Re: 答复: [外部邮件] Re: [PATCH][rdma-next] RDMA/erdma: Use NUMA-aware allocation for MTT tables
From: Leon Romanovsky
Date: Thu Feb 26 2026 - 02:10:36 EST
On Thu, Feb 26, 2026 at 09:50:00AM +0800, Cheng Xu wrote:
>
>
> On 2/25/26 8:07 PM, Li,Rongqing(ACG CCN) wrote:
> >
> >>> On 2/25/26 4:51 PM, lirongqing wrote:
> >>>> From: Li RongQing <lirongqing@xxxxxxxxx>
> >>>>
> >>>> Currently, MTT (Memory Translation Table) buffers are allocated
> >>>> without NUMA awareness using kzalloc() and vzalloc(), which allocate
> >>>> memory on the NUMA node of the calling CPU. This can lead to
> >>>> cross-node memory access latencies if the erdma device is attached
> >>>> to a different NUMA socket.
> >>>>
> >>>> Switch to kzalloc_node() and vzalloc_node() to ensure MTT buffers
> >>>> are allocated on the local NUMA node of the PCIe device
> >> (dev->attrs.numa_node).
> >>>> This reduces latency for hardware access and improves performance.
> >>>>
> >>>> Signed-off-by: Li RongQing <lirongqing@xxxxxxxxx>
> >>>> ---
> >>>> drivers/infiniband/hw/erdma/erdma_verbs.c | 4 ++--
> >>>> 1 file changed, 2 insertions(+), 2 deletions(-)
> >>>>
> >>>
> >>> Hi, Li RongQing,
> >>>
> >>> Thanks for the patch. However, I think it is better to keep the
> >>> current behavior, for the following reasons:
> >>>
> >>> 1. This path is in the control plane, so allocating memory from a remote
> >>> NUMA node should not have a noticeable performance impact.
> >>
> >> If TLB Miss , or the internal cache misses , does the HCA need to query the MTT?
> >>
>
> This is rarely happen in our chip.
So why do we need this patch?
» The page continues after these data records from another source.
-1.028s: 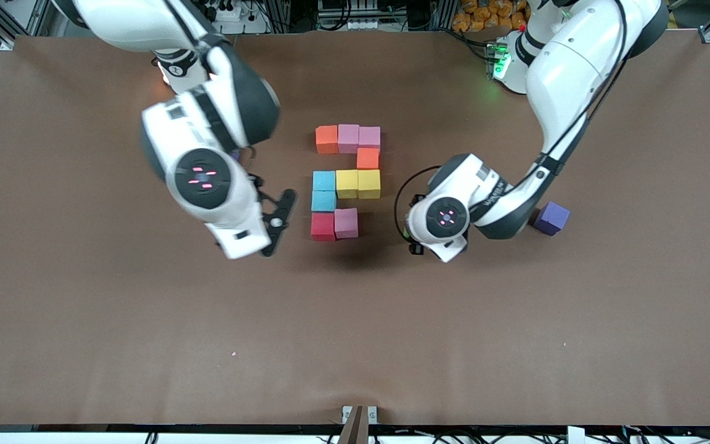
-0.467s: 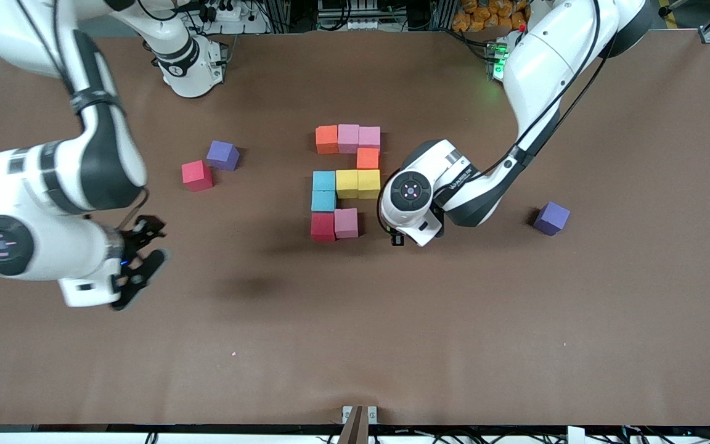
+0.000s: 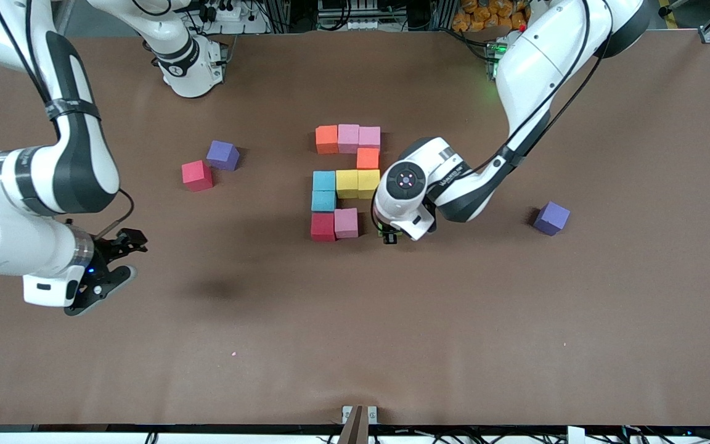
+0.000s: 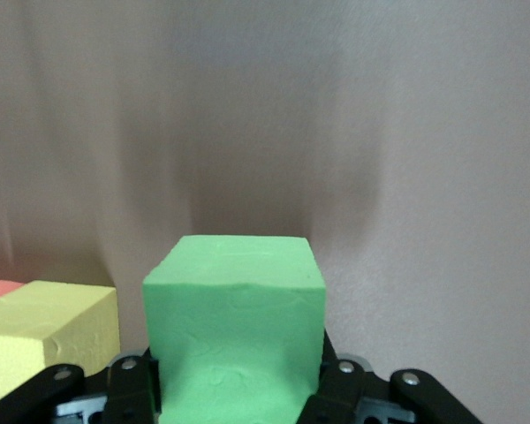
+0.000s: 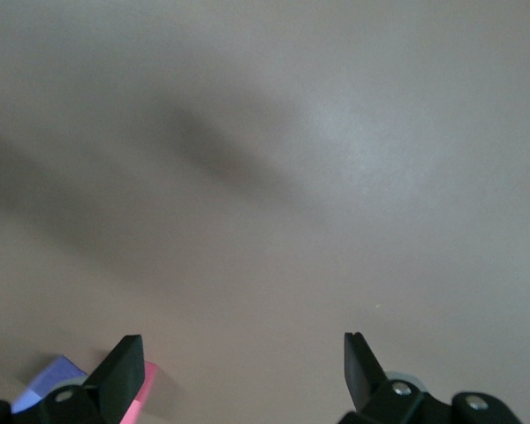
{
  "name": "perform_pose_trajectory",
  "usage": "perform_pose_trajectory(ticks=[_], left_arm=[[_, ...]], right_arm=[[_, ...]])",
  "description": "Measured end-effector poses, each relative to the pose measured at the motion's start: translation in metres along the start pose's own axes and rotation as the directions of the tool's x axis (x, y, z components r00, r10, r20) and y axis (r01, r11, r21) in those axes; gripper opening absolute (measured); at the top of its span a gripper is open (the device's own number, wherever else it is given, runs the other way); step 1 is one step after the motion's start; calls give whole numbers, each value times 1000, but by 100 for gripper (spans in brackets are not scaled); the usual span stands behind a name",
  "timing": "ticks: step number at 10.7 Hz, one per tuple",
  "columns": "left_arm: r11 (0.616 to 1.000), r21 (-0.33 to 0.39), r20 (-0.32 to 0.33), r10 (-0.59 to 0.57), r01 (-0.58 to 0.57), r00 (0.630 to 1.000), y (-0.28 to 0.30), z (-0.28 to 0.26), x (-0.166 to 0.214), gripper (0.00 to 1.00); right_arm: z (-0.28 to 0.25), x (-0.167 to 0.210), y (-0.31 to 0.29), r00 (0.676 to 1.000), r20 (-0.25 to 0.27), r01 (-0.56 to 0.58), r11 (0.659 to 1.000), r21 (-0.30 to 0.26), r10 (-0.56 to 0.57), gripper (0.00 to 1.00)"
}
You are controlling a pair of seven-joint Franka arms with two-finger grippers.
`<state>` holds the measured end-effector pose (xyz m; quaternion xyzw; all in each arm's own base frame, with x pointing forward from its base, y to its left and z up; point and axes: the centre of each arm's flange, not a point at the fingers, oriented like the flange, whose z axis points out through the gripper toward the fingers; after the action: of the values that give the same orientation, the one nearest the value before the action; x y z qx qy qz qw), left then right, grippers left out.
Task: Form number 2 with 11 blocks
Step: 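Retract the right gripper to rest while the left gripper holds green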
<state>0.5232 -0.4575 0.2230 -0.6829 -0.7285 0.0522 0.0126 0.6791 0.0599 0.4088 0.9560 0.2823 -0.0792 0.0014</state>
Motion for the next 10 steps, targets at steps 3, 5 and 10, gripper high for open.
perform_pose_trajectory(ticks=[3,5,10], left_arm=[[1000,-21,-1,1,-1,1000,-13,7,-14,59],[1000,-29,5,1,-1,1000,-11,8,-14,59],[999,-44,23,11,-10,1000,-12,12,-18,59]], right_arm=[[13,-16,-24,995,-23,-93,996,-16,93,100],[16,-38,-34,985,-29,-172,985,-20,171,100],[-9,-88,-53,960,-123,-261,964,-47,253,100]])
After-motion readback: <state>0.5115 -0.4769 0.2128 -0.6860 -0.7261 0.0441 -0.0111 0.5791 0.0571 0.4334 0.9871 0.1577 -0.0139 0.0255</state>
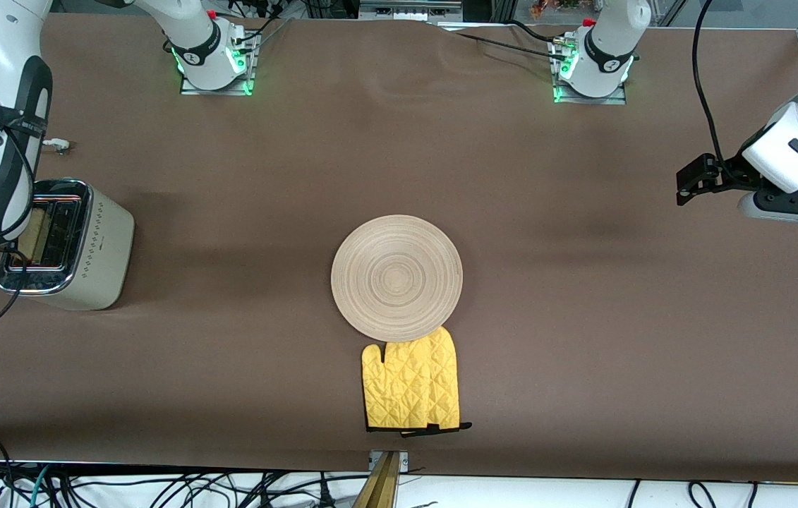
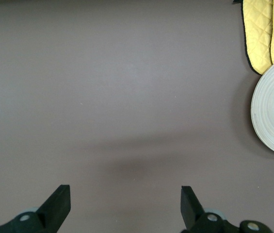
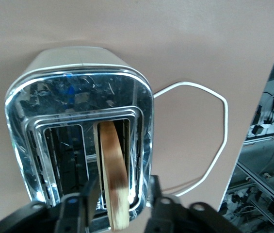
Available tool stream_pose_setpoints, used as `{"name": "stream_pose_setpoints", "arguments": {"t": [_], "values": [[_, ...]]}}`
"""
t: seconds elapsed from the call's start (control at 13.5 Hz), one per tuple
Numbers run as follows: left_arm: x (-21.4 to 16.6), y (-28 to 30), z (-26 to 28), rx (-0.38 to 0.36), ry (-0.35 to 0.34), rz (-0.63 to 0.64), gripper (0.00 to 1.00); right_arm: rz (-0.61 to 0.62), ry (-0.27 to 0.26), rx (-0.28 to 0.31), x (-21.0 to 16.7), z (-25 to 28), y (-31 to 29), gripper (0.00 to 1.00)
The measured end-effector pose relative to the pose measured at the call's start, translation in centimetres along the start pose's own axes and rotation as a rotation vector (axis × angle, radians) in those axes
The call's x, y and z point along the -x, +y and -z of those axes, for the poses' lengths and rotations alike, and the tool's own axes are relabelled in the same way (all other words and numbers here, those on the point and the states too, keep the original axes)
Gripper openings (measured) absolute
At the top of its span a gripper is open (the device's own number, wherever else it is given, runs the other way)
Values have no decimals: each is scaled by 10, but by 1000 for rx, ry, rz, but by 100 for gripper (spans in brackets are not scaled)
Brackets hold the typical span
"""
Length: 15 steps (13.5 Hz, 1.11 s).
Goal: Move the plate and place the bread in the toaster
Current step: 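Lower the bread into the toaster slot with the right gripper, then open the right gripper and raise it off the toaster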
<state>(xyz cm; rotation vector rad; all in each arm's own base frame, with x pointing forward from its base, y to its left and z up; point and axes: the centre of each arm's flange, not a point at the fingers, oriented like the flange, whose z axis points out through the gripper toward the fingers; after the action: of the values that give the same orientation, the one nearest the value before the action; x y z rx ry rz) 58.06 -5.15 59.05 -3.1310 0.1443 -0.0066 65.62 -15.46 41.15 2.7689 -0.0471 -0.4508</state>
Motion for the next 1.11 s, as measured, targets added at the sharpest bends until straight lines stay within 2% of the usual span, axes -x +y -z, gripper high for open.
{"name": "stream_pose_setpoints", "arguments": {"t": [0.15, 0.3, 0.44, 0.59, 0.67, 0.81, 1.11], "values": [[0, 0, 0, 0, 1, 0, 100, 10, 13, -14, 0, 3, 2, 74], [0, 0, 1, 0, 1, 0, 100, 20, 64, -58, 2, 21, 3, 98], [0, 0, 1, 0, 2, 0, 100, 33, 138, -156, 6, 51, -5, 100], [0, 0, 1, 0, 2, 0, 100, 80, 179, -251, 13, 83, -33, 100], [0, 0, 1, 0, 2, -1, 100, 116, 196, -264, 15, 100, -55, 100], [0, 0, 1, 0, 2, -1, 100, 193, 220, -253, 20, 128, -103, 100], [0, 0, 1, 0, 2, -1, 100, 272, 240, -266, 25, 147, -157, 100]]}}
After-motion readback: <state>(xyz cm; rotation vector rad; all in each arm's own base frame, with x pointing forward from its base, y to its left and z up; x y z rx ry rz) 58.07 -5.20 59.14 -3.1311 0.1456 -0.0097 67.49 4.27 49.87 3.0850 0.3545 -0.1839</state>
The xxx_node() functions are useful when you
need to force allocation on a specific NUMA node. In most cases, a plain
kmalloc() will allocate memory on the same node as 'struct erdma_dev *dev',
which typically matches the PCI device's NUMA node.
Please avoid vague phrasing like 'potentially improves performance' in the
commit message and responses. It adds no meaningful information.
Also, please remove the dev->attrs.numa_node caching from erdma and rely on
dev_to_node() instead.
Thanks